Will you be able to access your research data 20 years later?

Chris Hoffman photo

by Chris Hoffman

I recently had the opportunity to ask myself this question when a colleague from Oxford visited my home in Berkeley. Peter Northover, a noted archaeometallurgist, had helped me with the metallographic analysis of a set of copper and bronze artifacts excavated from Bronze Age archaeological sites in Mallorca, Spain. As I prepared for his visit, I decided to leaf through my dissertation, something I had not done more than twice since filing in 1993. I was more than a little surprised to find myself wanting to reexamine the data. But could I even find the files? I knew I had backed up my dissertation and data. However, the zip drives and floppy disks in the back of my closet did not look very promising. In fact, I did not even have the hardware to read those media easily at hand. I suspected the files were somewhere on one of my current home computers. I tried to recall the history of the computers I had used since writing my dissertation on an Apple Macintosh SE. For a dozen or so years after graduating, I had switched to Windows, mainly because I was beginning a career working with data and databases. (At the time, Mac was not a good platform for that kind of work.) I had an old Windows computer out in the shed, but I was not optimistic that I would be able to get it running.

[Lesson in hindsight #1: Back up research data and files in an organized fashion. Leverage institutional and cloud resources that will persist beyond your local computer. Do not rely on external media.]

Could the files be somewhere on my current Mac laptop? I found a promising folder called "Dellbak", hopefully a backup of files from a Dell PC. Indeed, inside that folder was one called "Diss", and it contained a series of folders that housed the research data and the dissertation documents. The folder names made sense, but the file names had been hopelessly jumbled, e.g., !DAVIS19.3(B, by multiple episodes of copying from one computer to the next and across platforms.

[Lesson in hindsight #2: Create a README file in your directories to document the organization of files. Use descriptive file names and folder names.]

What applications would open these files? Double-clicking did not open any of them. I knew I had used early versions of Microsoft Word and Excel and FileMaker Pro to create most of the files. However, some of the folder names reminded me that I had used other programs. I suspected I might be able to reconstruct some of the S files that had been used for some basic statistics, and I resolved to look into that later. I also had a series of scatterplots built in some program called Cricket. Those would almost certainly need to be reconstructed from the raw data.

[Lesson in hindsight #3: When possible, use standard software. Save output files into other formats such as text and PDF that are more likely to withstand the test of time.]
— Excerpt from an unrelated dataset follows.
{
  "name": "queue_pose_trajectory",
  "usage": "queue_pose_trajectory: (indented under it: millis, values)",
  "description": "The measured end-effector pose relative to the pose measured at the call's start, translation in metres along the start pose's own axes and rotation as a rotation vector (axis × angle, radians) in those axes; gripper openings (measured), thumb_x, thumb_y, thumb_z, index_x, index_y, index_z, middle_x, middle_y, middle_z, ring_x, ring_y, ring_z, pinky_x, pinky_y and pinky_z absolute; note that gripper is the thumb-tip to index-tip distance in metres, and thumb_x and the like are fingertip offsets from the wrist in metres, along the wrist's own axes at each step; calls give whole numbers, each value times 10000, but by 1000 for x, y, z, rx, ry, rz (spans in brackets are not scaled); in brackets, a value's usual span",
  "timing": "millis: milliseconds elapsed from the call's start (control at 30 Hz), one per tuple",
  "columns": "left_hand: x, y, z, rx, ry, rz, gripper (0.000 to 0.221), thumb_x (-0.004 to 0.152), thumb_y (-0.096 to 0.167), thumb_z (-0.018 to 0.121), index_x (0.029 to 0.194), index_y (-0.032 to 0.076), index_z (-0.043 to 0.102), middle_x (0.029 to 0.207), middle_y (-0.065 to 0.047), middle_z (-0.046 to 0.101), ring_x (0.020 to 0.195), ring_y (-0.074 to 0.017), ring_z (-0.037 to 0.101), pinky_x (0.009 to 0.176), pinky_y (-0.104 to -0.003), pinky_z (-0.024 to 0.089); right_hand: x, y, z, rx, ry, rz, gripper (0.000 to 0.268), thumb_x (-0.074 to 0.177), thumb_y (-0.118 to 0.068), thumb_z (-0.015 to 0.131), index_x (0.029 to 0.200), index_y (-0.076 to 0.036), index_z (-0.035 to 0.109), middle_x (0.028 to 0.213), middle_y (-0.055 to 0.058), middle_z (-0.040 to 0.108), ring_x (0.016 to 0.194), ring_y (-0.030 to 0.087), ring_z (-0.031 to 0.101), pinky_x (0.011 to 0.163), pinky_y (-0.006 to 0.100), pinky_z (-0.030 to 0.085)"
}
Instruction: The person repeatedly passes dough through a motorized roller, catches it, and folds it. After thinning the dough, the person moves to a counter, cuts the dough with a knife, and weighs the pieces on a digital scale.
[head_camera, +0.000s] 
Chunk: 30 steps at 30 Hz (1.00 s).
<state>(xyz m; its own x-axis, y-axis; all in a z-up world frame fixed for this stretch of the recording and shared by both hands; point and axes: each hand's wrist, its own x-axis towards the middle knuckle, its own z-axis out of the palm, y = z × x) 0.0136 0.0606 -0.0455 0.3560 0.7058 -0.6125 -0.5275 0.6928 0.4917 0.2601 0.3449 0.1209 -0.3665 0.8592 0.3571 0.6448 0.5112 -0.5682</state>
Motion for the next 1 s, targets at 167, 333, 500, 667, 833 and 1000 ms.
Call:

Most of the data files had been created in Excel or FileMaker Pro. Though double-clicking did not open the files, I was pleasantly surprised to learn that the latest version of Excel on my Mac laptop was able to open the files that had been created in the earlier version of Excel. I just had to discover, by trial and error, which files were Excel ones using the Open command in the File menu. Similarly, I discovered that the current version of Word on my laptop was able to open the corresponding files from my dissertation. The FileMaker Pro database would pose additional challenges. Without a version of the popular application on my current computer, I could not even attempt to open the old research database. Fortunately, I saw that I had exported the data from the database into a tab-delimited text file, and that file was perfectly compatible with my text editor and Excel. I guess I had done one thing right! So far, I estimate that I have been able to access nearly all of my original research data. As I compared those data to the tables and charts in the dissertation, however, I came across another problem. Although I might now have most of the raw data, it was not completely clear how some of the summarized results selected for my dissertation had been generated. The captions in the dissertation were only partly helpful.

[Lesson in hindsight #4: Document how derivative data sets and summaries are produced. Use programs that generate code that can be rerun to produce important results.]

Now that I have relatively good access to my dissertation data, I can examine some of the questions that came up when I reviewed my dissertation with my Oxford collaborator. I was pleased and a little surprised to discover that my research data were still relevant. As I reviewed the more recent literature on prehistoric metallurgy, I saw that my data were still unique and could contribute to discussions about the early development of this technology in Mediterranean Europe and beyond. Researchers often believe that their old data must be surpassed by newer data, but this is not always the case. There is potential research value in those older data sets (even from dissertations!), but first you need to be able to access those data files and make sense of them. However, there is one more important step. In order to unlock the research potential of your data, you must also provide access so that others can find and reuse your data. That might not have been a major emphasis in 1993, but it is now being emphasized by funding agencies and research community in general.

[Lesson in hindsight #5: Publish your well-documented data in a discoverable repository or resource such as DASH.]

Through its consulting services and online RDM guide, UC Berkeley's Research Data Management program hopes to help campus researchers ensure the greatest potential of their research data for years to come.